▶ Directions
Report how many lines in the data below hold the string "please". Nothing else should appear in the answer.

··· Records shown ···

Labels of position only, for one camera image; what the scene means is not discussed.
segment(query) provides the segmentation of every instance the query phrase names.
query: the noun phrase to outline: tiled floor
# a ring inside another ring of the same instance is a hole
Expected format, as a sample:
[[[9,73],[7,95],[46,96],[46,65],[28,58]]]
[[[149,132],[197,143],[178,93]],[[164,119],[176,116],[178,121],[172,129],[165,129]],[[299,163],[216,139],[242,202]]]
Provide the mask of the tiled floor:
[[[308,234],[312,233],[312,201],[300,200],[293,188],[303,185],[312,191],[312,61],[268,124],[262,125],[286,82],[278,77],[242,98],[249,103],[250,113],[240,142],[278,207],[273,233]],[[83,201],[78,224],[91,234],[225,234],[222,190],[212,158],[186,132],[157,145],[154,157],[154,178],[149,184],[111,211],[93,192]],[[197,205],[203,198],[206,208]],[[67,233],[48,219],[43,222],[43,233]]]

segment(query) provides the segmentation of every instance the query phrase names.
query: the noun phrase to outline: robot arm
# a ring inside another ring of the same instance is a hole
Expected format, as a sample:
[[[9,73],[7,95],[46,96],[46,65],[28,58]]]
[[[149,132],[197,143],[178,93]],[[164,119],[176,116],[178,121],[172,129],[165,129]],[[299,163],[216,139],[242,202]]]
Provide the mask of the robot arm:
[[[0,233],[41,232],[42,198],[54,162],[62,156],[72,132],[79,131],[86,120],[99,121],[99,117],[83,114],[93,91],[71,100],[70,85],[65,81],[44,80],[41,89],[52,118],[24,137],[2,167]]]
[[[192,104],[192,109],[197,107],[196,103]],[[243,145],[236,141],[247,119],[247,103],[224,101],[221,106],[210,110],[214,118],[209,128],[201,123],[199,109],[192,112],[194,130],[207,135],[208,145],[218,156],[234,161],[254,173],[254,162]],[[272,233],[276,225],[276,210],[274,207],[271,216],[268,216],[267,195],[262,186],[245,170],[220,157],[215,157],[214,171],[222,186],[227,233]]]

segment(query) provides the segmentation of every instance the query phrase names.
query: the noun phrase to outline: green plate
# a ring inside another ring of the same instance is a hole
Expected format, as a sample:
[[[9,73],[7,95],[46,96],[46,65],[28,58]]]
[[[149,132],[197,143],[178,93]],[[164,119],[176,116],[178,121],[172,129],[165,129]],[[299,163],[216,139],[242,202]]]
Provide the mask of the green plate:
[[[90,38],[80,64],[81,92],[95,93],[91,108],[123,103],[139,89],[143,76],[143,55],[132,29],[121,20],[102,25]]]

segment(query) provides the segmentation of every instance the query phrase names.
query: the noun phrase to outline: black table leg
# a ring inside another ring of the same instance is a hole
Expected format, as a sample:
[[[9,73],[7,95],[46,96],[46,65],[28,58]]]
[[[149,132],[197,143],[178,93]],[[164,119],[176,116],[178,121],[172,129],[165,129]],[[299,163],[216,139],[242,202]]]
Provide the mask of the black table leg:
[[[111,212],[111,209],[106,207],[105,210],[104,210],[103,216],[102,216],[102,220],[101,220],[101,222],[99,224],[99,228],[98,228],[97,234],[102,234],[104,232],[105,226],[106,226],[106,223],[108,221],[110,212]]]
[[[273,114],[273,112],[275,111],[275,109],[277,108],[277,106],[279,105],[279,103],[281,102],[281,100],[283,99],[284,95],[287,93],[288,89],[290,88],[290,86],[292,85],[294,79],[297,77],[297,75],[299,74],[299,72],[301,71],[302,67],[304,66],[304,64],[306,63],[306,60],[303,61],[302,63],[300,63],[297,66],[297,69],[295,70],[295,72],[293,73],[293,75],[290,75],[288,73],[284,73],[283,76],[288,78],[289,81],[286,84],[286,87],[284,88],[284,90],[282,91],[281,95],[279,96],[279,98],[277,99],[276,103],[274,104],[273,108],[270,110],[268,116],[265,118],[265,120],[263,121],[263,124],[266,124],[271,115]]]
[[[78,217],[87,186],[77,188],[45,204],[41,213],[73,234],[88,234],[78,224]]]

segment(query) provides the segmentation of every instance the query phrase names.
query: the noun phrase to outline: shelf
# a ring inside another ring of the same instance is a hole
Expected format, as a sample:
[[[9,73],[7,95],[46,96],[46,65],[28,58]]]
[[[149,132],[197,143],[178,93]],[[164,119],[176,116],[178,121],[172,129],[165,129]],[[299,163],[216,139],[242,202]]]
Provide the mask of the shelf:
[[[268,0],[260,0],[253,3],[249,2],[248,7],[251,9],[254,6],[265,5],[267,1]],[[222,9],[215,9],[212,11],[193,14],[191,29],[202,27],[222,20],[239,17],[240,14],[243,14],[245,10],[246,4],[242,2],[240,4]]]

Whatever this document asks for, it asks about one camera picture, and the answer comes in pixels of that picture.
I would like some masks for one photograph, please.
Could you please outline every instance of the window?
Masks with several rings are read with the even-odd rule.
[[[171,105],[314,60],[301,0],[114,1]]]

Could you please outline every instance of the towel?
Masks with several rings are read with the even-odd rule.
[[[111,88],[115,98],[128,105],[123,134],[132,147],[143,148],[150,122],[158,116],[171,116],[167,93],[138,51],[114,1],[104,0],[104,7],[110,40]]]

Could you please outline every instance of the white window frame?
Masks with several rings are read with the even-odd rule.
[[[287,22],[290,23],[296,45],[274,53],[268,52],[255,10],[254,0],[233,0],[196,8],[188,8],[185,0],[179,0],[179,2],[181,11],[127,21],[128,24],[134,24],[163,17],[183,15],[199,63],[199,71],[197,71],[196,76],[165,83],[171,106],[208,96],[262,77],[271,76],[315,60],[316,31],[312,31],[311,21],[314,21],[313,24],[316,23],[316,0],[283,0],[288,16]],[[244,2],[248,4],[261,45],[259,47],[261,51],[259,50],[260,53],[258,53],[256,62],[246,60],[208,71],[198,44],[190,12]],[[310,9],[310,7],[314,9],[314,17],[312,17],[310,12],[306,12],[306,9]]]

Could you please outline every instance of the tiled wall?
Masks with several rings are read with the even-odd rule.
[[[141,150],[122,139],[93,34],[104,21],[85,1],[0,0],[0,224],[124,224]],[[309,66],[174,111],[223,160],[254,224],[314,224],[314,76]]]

···

▶ Task result
5